You are an expert content analyst. Your task is to assign publication sections to a batch of merged topics.

## Section Assignment Guidelines:
1. Each topic should appear in 1-3 sections (not more)
2. Match topic themes to section purposes
3. Consider the section's audience and goals
4. Don't force-fit topics into sections
5. Be consistent with section assignments across batches

## Ordering (important):
The `section_ids` list is ORDERED by descending relevance.
- Index 0 = PRIMARY section: the single most thematically central section.
  This is where the topic will appear on the client's landing page.
- Index 1+ = SECONDARY sections: additional sections where the topic also
  belongs and should appear on the section's detail page.

Pick the primary as the section a reader would most expect to find this
topic under.
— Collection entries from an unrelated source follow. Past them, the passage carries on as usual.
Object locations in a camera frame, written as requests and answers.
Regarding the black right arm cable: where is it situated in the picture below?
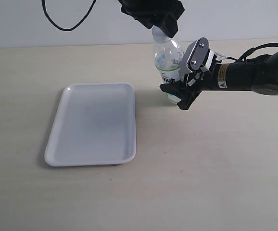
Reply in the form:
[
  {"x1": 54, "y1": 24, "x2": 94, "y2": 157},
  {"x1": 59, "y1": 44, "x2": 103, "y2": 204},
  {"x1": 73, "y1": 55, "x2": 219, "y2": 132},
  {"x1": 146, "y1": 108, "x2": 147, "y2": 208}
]
[{"x1": 217, "y1": 42, "x2": 278, "y2": 62}]

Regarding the white rectangular plastic tray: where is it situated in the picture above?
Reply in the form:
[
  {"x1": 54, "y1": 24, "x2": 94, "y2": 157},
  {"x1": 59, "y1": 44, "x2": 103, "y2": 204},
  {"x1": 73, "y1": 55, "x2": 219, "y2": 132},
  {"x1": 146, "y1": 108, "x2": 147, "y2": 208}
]
[{"x1": 44, "y1": 83, "x2": 136, "y2": 167}]

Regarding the clear plastic water bottle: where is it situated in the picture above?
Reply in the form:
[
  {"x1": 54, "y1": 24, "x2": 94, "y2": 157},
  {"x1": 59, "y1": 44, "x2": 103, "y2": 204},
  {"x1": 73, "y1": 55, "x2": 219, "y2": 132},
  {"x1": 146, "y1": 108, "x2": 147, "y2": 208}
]
[{"x1": 152, "y1": 36, "x2": 186, "y2": 104}]

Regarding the black looping cable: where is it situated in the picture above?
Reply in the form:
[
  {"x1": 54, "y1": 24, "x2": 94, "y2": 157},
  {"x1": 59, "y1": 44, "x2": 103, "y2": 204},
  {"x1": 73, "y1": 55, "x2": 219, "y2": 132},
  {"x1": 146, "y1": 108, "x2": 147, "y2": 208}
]
[{"x1": 41, "y1": 0, "x2": 98, "y2": 31}]

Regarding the white bottle cap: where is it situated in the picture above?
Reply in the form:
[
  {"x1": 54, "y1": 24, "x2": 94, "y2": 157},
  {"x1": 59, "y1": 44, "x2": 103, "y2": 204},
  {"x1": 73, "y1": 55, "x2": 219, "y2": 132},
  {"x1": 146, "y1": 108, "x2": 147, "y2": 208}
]
[{"x1": 152, "y1": 26, "x2": 171, "y2": 44}]

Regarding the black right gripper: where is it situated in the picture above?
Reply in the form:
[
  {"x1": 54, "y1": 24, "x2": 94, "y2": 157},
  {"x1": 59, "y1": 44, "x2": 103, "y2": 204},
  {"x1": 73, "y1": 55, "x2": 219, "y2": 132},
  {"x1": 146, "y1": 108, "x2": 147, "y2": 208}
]
[{"x1": 159, "y1": 61, "x2": 220, "y2": 110}]

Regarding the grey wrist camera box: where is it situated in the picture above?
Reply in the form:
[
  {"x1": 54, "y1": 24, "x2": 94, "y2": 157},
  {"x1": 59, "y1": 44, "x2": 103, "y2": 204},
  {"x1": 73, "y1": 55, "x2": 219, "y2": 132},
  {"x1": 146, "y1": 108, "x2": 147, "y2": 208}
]
[{"x1": 179, "y1": 37, "x2": 216, "y2": 75}]

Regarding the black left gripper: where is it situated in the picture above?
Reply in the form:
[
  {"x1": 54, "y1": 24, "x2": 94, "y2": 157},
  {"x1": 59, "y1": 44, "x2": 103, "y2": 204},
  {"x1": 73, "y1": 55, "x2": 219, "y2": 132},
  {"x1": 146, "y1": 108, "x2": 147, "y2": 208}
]
[{"x1": 119, "y1": 0, "x2": 185, "y2": 38}]

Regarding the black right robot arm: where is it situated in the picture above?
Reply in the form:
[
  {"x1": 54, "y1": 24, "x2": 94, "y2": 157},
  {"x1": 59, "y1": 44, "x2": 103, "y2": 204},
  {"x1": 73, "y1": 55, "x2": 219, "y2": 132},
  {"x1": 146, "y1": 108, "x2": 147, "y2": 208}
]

Use secondary slots only when the topic genuinely spans
multiple sections.

## Output Requirements:
- Every topic in the batch must have a section assignment
- Assign 1-3 section_ids per topic based on relevance, ordered as described above
- Use the actual section IDs from the available sections list

## Required Output Format
Your response MUST be a single, valid JSON object conforming to this schema:
```json
{schema_json_string}
```

User prompt

Please assign publication sections to this batch of merged topics.

## Topics to Assign (Batch {batch_number} of {total_batches}):
{batch_topics_json}

## Available Sections:
{sections_json}

## Required JSON Schema:
The required JSON output schema is provided in the system prompt.

## Important:
- Assign 1-3 sections per topic
- Every topic in this batch must have section assignments
- Use actual section IDs from the available sections list
- Order matters: list the most thematically central section FIRST (it becomes
  the primary, where the topic appears on the landing page); list any
  additional sections after it in descending relevance.

JSON_REPAIR_SYSTEM + JSON_REPAIR_USER (1 calls in window)

System prompt

You are a JSON repair tool. The user gives you malformed or partial model output and a JSON Schema. Return ONLY a single valid JSON object that satisfies the schema, salvaging as much real content from the input as possible. Do not invent data for fields the input doesn't support — use the schema's allowed empty/null values. Output the JSON object only: no prose, no markdown, no code fences.

User prompt

JSON Schema:
{schema_json}

Malformed output to repair:
{raw_text}

Return only the corrected JSON object.